### Exercise directions
Find every line in the listing below that includes the word "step", then give only how many there are.

### Supplied data
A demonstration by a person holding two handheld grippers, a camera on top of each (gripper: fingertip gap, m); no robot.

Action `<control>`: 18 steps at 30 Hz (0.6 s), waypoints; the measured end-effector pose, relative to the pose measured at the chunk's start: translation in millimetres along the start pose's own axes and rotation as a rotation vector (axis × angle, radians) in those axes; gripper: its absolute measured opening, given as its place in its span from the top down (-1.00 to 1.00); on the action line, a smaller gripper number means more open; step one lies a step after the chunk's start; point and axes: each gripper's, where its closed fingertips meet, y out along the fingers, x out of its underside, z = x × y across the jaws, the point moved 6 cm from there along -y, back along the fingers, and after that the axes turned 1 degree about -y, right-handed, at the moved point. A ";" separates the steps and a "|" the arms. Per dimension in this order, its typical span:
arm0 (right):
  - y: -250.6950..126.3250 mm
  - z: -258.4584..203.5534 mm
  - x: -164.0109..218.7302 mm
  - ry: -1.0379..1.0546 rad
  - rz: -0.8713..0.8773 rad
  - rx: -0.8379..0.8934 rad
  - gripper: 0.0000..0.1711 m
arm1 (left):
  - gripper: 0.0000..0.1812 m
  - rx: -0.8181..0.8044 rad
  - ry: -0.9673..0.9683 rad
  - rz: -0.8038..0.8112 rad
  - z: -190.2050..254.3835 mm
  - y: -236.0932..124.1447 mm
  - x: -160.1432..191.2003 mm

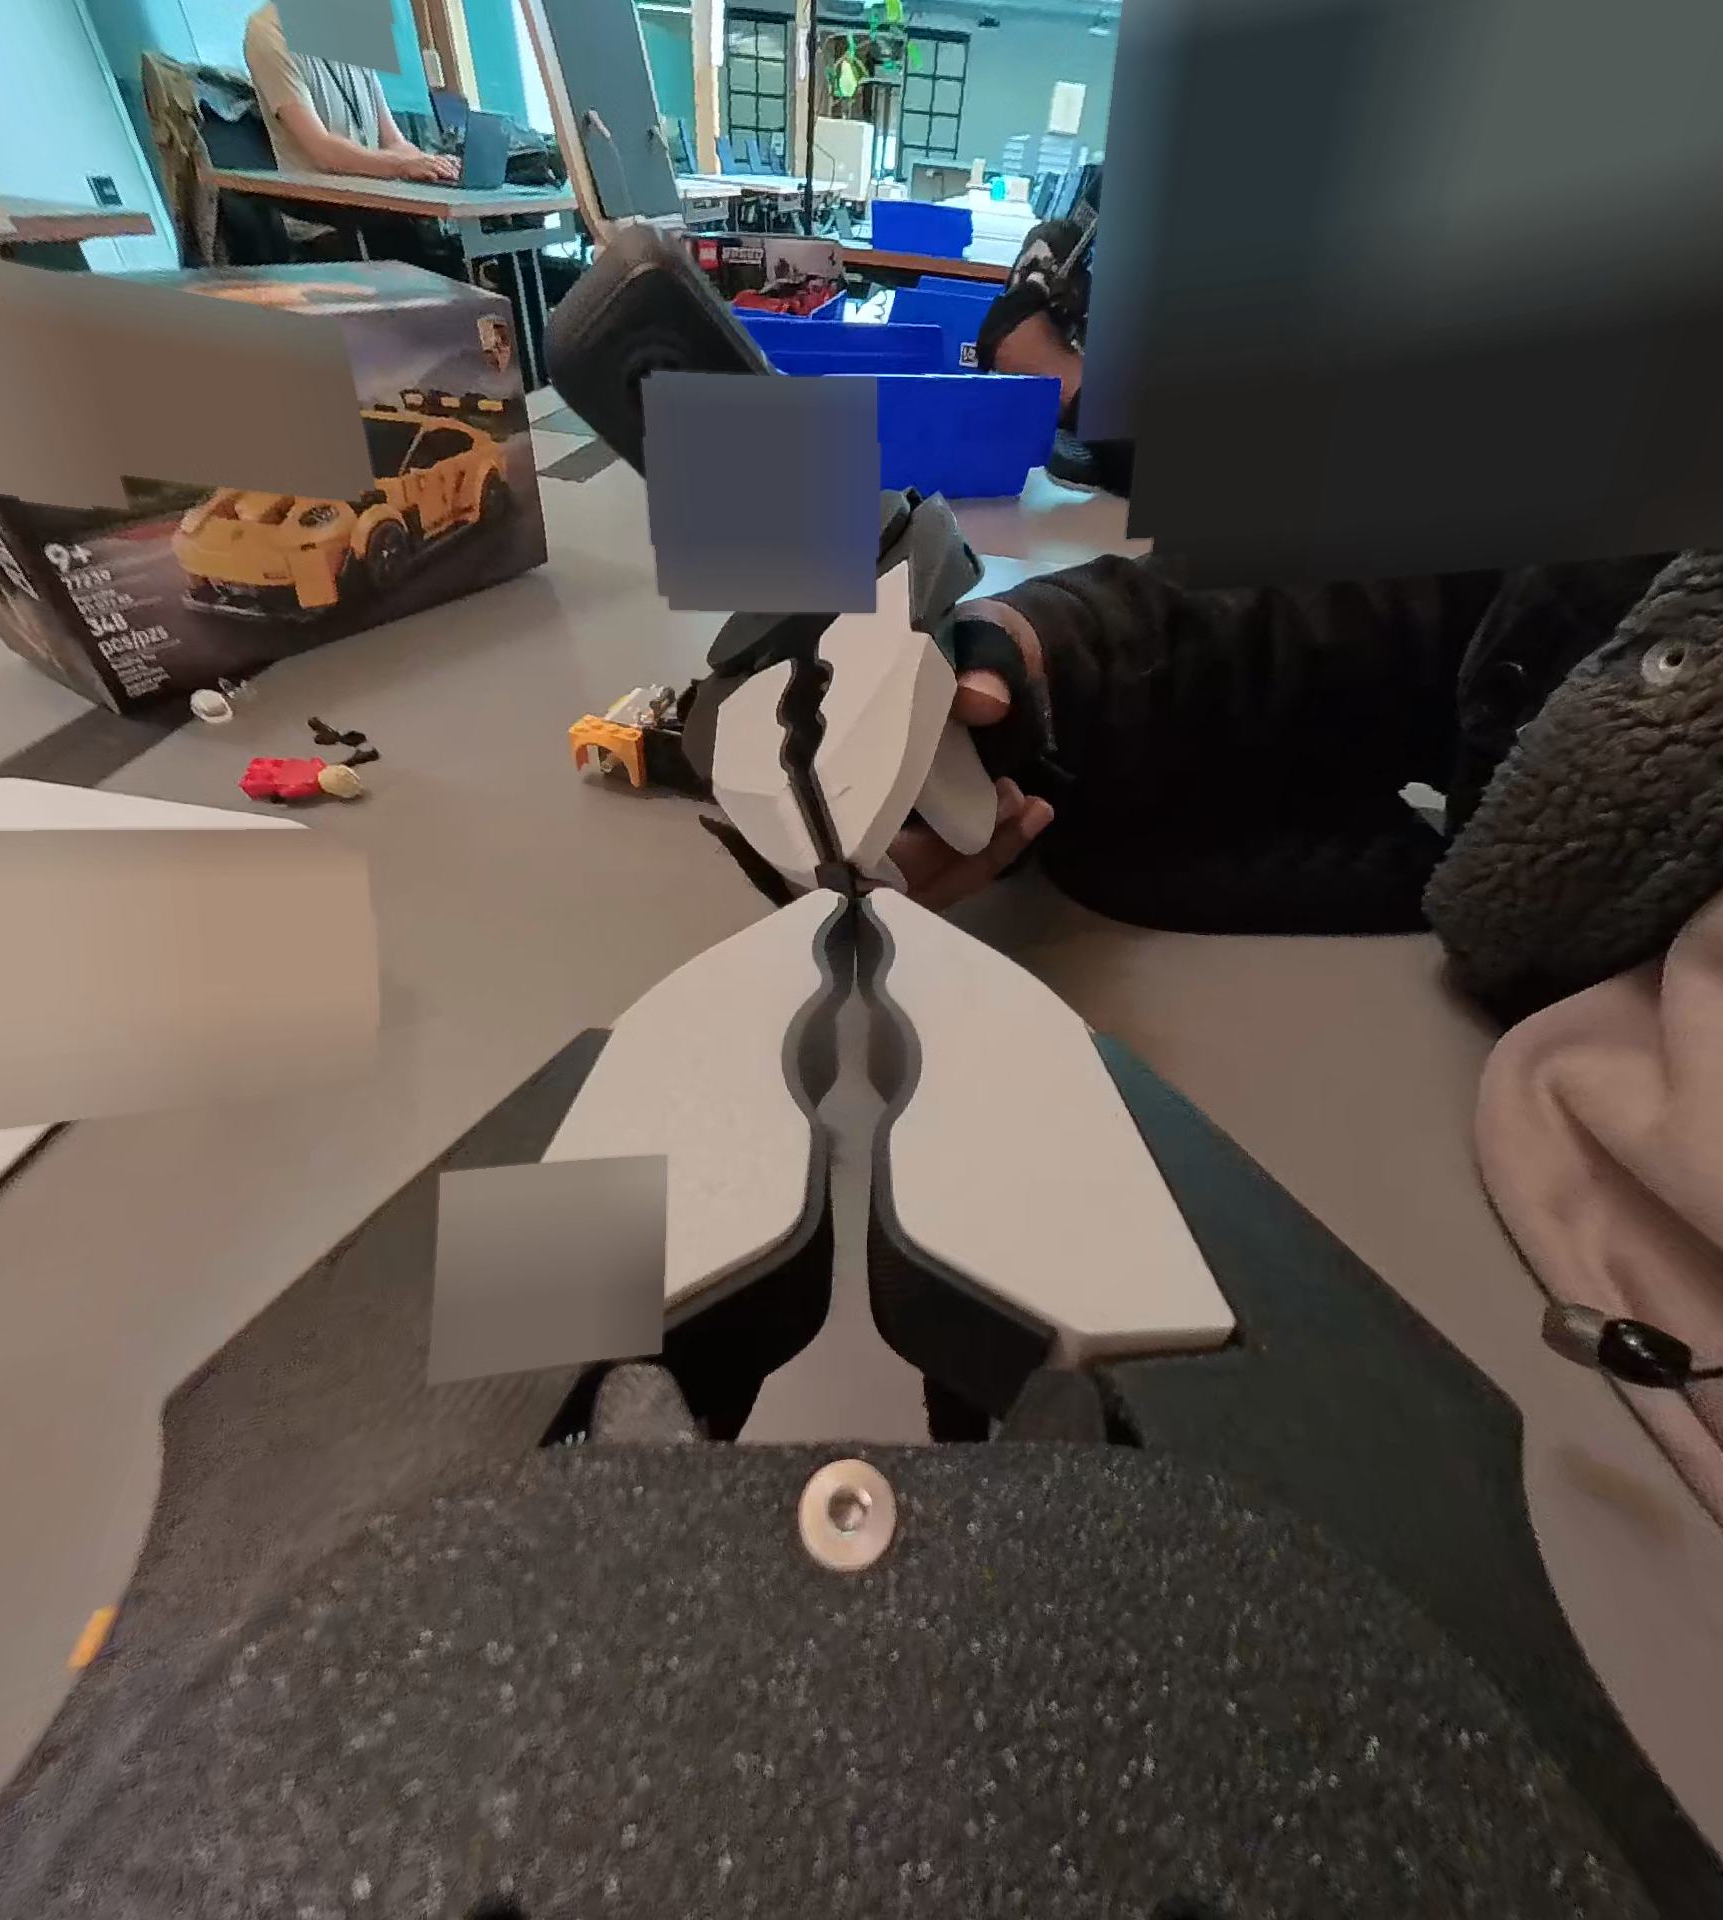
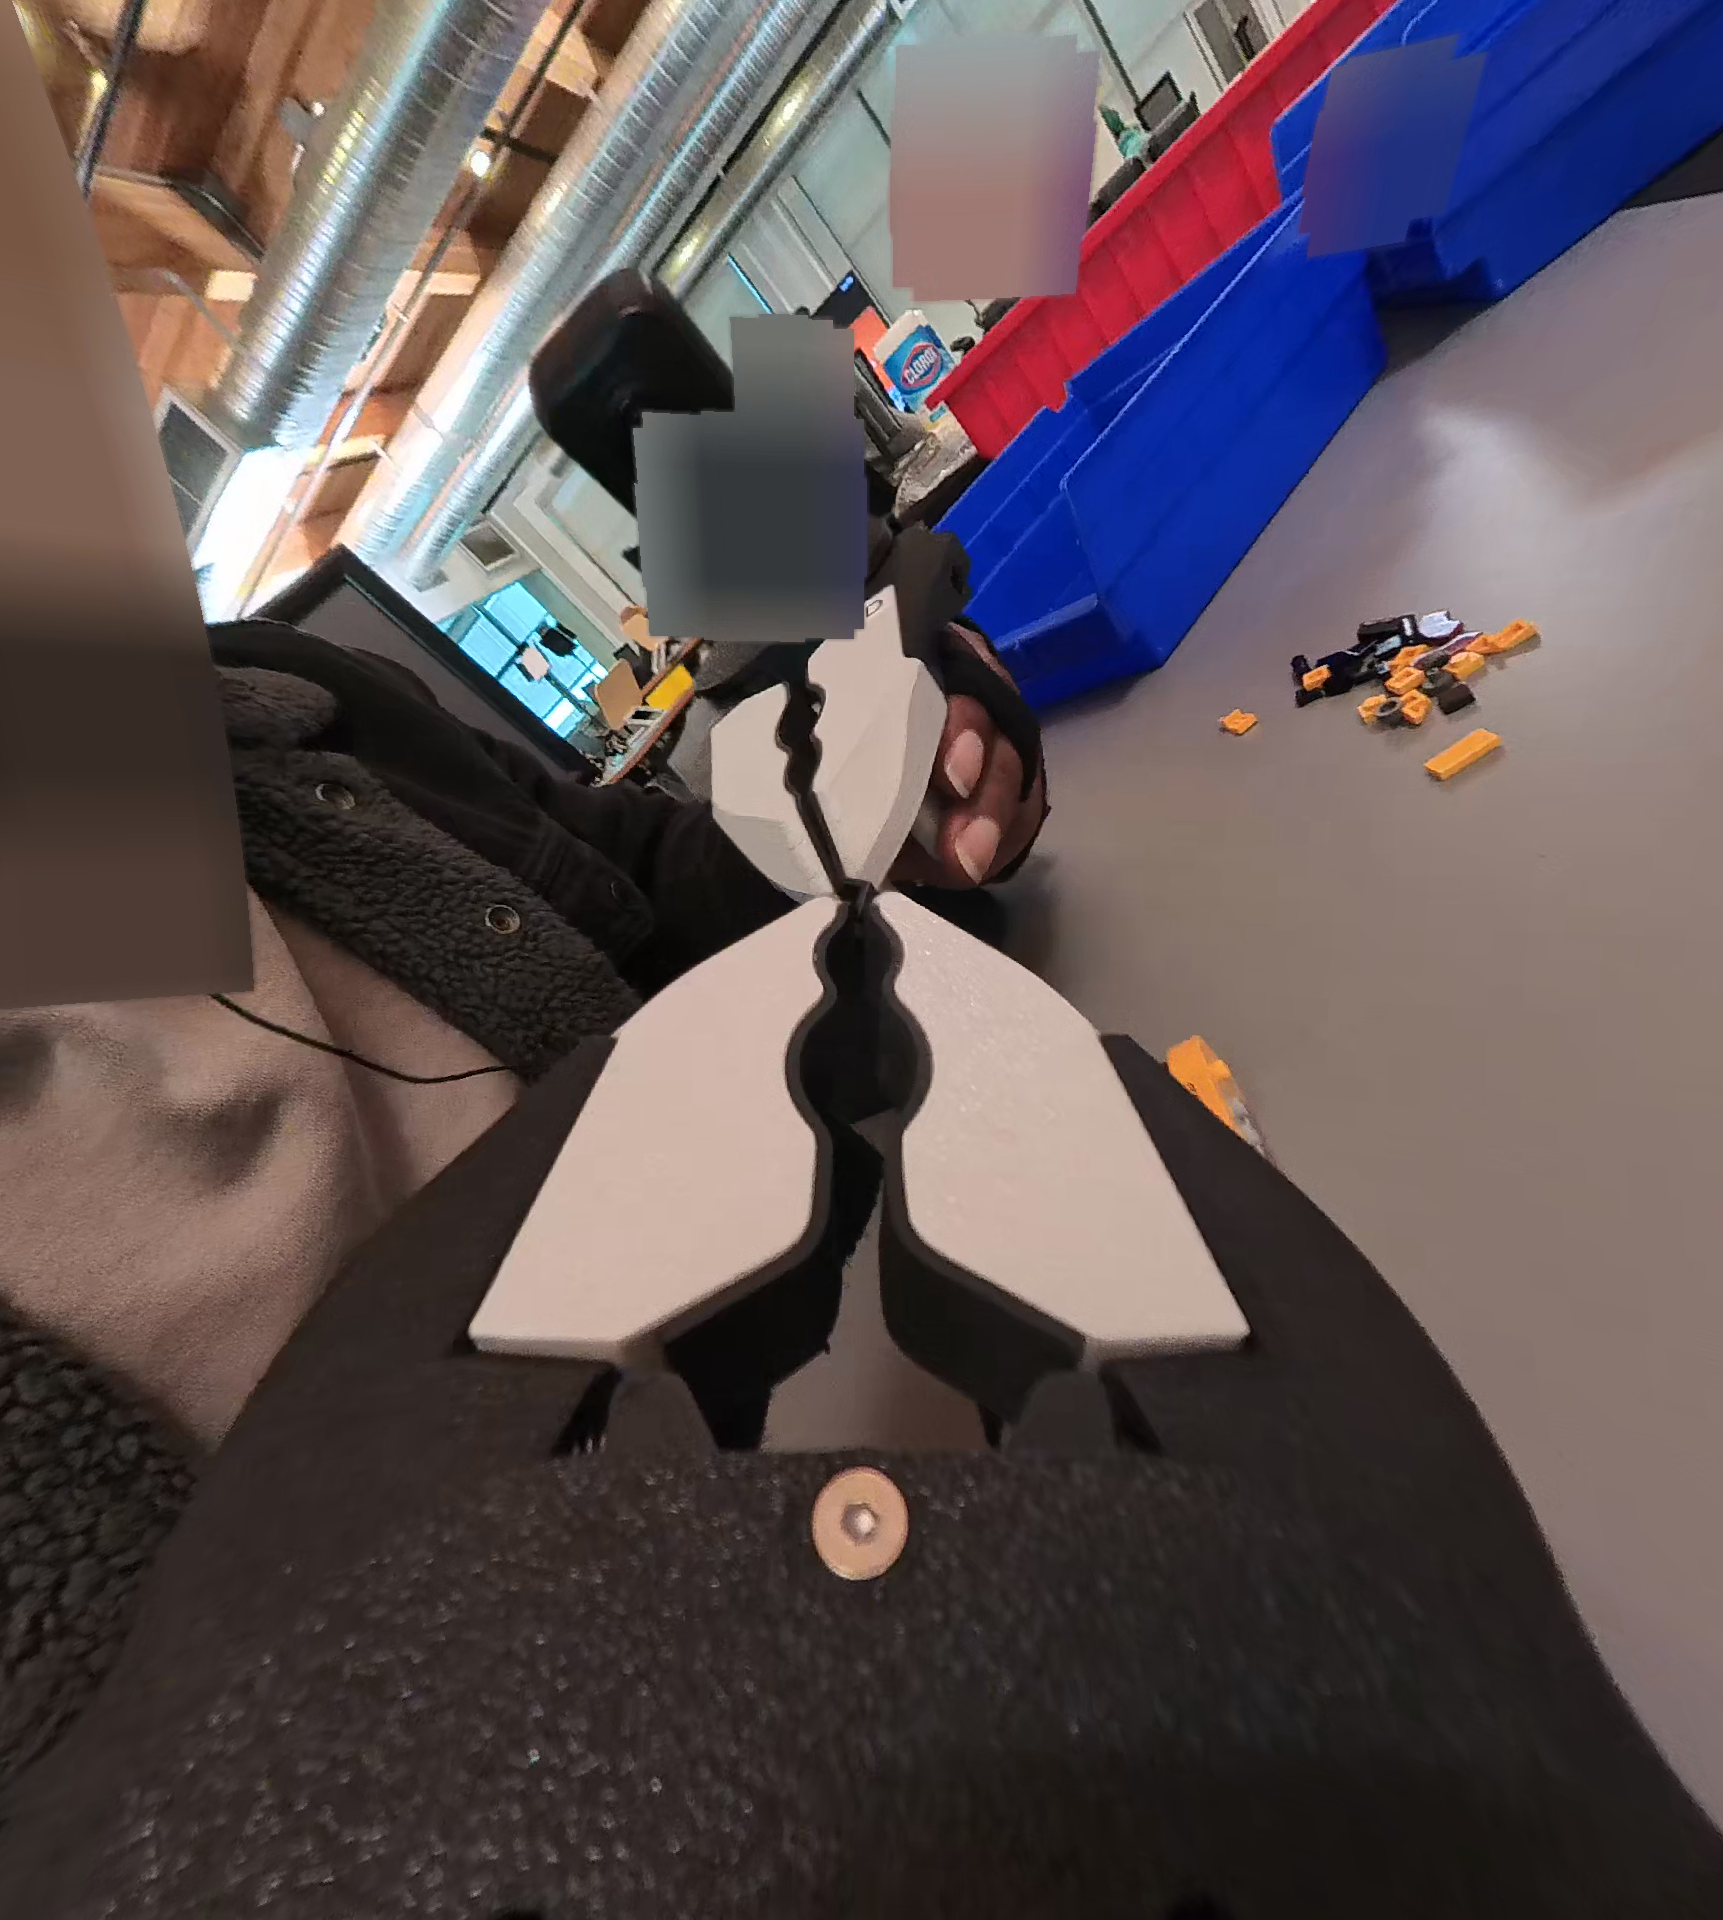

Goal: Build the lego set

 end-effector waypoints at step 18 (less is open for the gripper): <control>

### Finished task
2